Closed dcruz5h closed 3 years ago

dcruz5h commented 3 years ago

Thank you, I recently installed symphony and I'm trying it with a reference Seurat object composed of four integrated samples with harmony. After running buildReferenceFromSeurat, it gives an error: Error in t.default(obj@reductions$harmony@misc$R) : argument is not a matrix

What suppose to be stored in misc slot of my harmony metadata ? what is R in this case ? Thank you !

joycekang commented 3 years ago

Hi @dcruz5h,

R represents the assignment of cells to soft clusters in the Harmony model, which is used to perform the integration of the reference. The obj@reductions$harmony@misc$R should hold a matrix of dimensions n x k where n is the number of cells and k is the number of Harmony soft cluster centroids (default is 100). You should not need to calculate or set R yourself - it should have been calculated during the Harmony integration step and saved already in to the @misc$R slot.
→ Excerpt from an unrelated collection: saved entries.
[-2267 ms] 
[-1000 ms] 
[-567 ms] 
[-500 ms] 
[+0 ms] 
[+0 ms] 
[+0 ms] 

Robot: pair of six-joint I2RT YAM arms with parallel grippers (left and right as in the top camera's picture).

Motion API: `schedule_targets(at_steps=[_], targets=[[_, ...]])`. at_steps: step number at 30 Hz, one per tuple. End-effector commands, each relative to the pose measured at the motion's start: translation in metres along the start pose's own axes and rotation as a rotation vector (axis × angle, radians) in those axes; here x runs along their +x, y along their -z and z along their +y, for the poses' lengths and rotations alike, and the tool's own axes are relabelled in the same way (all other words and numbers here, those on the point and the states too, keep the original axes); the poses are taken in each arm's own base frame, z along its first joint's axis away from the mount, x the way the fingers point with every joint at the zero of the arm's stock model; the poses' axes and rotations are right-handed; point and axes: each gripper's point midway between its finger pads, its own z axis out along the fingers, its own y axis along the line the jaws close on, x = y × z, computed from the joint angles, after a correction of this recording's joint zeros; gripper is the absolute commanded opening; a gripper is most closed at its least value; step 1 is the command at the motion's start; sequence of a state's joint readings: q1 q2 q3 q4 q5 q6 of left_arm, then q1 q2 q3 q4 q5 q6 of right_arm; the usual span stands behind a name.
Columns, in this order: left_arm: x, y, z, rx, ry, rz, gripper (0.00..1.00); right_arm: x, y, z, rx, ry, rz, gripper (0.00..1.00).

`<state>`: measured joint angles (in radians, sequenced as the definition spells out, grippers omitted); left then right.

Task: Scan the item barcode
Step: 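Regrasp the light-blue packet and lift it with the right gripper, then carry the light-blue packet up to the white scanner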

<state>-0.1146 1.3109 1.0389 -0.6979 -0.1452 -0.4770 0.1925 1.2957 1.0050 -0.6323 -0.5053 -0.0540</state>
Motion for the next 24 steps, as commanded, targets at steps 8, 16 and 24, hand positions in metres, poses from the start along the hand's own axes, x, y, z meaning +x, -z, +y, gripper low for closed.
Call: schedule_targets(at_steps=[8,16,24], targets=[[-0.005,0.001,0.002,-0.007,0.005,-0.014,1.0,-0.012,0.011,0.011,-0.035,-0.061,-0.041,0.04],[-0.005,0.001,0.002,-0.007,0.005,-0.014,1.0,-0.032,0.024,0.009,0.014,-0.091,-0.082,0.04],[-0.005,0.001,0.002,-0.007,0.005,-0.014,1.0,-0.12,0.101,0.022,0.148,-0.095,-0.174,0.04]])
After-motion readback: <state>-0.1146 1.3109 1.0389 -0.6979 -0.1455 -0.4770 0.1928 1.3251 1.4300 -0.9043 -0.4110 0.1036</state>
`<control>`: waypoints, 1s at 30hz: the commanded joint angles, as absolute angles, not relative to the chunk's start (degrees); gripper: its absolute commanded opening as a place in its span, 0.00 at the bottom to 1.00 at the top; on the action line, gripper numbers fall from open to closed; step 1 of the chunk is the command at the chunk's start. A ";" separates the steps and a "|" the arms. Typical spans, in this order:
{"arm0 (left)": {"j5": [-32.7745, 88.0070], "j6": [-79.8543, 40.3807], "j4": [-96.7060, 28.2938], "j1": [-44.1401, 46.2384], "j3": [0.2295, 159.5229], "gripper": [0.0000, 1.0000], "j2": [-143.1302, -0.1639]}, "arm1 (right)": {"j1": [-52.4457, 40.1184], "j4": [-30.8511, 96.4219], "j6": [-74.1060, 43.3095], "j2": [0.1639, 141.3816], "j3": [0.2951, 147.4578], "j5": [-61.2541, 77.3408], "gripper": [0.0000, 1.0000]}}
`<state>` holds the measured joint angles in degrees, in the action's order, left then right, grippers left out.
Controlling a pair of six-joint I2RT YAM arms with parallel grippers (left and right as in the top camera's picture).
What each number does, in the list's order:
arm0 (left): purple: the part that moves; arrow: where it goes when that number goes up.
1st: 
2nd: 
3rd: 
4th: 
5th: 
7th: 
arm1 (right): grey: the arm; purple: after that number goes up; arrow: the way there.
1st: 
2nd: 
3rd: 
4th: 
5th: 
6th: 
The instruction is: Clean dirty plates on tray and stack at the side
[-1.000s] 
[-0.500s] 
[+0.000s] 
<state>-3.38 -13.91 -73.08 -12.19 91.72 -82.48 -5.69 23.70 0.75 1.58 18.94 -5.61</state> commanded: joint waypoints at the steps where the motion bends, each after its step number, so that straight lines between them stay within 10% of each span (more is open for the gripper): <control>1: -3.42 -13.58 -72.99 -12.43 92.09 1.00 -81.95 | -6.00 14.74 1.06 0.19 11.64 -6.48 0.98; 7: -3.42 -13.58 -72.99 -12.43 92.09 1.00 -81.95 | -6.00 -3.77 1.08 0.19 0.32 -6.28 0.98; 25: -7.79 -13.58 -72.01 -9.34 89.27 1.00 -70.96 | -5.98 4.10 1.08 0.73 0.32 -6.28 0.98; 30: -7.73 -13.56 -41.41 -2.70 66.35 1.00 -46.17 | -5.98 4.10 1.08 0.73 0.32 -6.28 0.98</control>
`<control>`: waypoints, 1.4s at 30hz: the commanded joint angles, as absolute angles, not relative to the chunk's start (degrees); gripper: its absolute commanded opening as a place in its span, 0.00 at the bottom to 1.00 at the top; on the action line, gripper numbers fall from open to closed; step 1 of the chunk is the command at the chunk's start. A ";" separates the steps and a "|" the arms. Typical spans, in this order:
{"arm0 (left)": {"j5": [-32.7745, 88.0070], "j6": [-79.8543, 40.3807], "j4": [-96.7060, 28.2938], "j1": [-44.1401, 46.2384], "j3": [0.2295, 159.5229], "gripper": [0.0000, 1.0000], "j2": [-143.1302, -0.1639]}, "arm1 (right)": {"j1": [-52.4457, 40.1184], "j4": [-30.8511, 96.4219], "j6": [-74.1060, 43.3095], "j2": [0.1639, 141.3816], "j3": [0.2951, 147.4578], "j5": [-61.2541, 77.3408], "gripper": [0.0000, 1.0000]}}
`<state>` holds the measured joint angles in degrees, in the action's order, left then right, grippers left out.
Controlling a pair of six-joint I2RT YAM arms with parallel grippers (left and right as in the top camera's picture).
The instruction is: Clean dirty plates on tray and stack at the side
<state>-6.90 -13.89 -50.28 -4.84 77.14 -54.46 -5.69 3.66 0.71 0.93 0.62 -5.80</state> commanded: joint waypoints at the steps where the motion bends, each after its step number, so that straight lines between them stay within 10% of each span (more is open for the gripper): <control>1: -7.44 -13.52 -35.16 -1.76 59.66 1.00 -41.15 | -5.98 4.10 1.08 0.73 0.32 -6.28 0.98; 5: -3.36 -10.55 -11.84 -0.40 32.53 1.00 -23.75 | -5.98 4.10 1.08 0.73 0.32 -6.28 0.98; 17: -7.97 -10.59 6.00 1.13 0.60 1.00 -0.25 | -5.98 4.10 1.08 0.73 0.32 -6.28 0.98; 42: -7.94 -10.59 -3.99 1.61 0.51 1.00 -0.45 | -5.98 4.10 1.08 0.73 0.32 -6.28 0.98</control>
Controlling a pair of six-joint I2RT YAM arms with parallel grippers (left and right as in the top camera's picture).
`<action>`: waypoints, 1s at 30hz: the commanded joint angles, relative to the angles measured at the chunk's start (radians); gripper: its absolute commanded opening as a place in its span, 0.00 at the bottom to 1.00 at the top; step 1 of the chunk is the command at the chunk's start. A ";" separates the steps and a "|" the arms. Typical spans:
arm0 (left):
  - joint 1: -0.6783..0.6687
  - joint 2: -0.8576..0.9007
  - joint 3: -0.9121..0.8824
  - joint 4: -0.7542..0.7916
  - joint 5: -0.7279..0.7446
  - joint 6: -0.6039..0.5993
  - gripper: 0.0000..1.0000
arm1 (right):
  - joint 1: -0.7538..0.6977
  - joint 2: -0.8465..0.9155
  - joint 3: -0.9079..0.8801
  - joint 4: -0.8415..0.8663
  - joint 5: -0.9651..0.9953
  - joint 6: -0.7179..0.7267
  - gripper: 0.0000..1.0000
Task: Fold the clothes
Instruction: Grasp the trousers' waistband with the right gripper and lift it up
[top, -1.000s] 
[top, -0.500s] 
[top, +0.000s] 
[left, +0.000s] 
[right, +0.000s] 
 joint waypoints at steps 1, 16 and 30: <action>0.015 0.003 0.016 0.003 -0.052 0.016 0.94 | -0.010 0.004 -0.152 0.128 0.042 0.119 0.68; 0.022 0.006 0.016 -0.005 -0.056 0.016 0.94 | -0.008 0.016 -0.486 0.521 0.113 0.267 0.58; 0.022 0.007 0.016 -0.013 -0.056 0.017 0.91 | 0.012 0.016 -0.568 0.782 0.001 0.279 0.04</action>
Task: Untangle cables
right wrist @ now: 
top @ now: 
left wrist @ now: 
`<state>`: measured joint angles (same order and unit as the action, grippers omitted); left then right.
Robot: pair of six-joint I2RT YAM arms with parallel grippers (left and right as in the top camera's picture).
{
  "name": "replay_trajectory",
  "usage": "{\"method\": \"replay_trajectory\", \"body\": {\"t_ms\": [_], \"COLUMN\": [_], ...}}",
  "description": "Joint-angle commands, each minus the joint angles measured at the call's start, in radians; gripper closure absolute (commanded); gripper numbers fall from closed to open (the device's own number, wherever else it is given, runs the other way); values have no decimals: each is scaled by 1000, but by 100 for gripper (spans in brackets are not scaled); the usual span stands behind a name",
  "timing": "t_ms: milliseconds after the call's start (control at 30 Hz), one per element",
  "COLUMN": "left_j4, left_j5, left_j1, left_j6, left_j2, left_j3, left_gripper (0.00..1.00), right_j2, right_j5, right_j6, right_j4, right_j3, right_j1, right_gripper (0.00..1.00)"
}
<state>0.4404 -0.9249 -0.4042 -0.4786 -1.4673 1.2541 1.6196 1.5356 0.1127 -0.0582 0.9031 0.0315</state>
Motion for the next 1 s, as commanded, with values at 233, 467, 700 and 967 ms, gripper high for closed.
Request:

It's hard to debug what might be going on in your case - are you able to run the Seurat.ipynb notebook from beginning to end? Do you have the most recent version of Harmony? Is your obj@reductions$harmony@misc$R slot empty or does it contain something that is not a matrix?

dcruz5h commented 3 years ago

I do have the most recent version of harmony, and when I run runHarmony ( a harmony function) I get a beautiful integrated object but the obj@reductions$harmony@misc$R slot is empty. If I run RunHarmony.Seurat ( from utils_seurat.R), I get a obj@reductions$harmony@misc$R with a matrix. Strange, I wouldn't know why, nonetheless I managed to run symphony on my samples. :)

NK-HD commented 2 years ago

Hey @joycekang ! I have a similar issue, but I would like to avoid having to (re)run the RunHarmony.Seurat function, since I already did alot of downstream analysis on this object and would like to keep the identical clusters.

Is there a way to get/calculate this data of of an existing object processed with the default RunHarmony function?